== Recorded information ==
++++

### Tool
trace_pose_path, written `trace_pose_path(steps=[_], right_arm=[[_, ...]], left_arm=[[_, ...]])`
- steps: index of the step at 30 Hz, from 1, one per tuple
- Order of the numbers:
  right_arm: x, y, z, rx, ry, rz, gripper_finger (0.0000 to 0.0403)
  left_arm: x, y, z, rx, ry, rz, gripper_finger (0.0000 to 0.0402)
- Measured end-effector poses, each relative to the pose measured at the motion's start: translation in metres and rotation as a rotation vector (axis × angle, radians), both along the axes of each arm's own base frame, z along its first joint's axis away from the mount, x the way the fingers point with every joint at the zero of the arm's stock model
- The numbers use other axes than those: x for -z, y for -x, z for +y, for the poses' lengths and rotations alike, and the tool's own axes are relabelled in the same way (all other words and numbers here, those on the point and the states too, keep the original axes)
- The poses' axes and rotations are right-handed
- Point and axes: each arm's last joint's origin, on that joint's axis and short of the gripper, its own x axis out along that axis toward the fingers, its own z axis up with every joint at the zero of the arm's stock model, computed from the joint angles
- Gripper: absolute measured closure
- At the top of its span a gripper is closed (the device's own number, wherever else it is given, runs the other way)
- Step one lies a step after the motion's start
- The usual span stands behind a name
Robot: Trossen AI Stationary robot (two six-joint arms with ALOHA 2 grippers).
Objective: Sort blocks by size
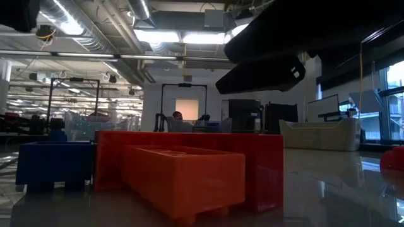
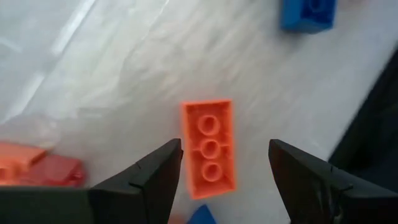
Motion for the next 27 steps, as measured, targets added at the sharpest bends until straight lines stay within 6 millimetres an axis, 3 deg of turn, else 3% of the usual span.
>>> trace_pose_path(steps=[12,27], right_arm=[[0.001,0.000,-0.001,0.016,0.011,0.001,0.0104],[0.000,0.000,-0.001,0.016,0.012,0.002,0.0104]], left_arm=[[0.028,-0.001,-0.014,-0.004,-0.039,0.044,0.0173],[0.048,-0.004,-0.013,0.018,-0.176,0.034,0.0174]])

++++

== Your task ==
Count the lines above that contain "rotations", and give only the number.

== Completed exercise ==
2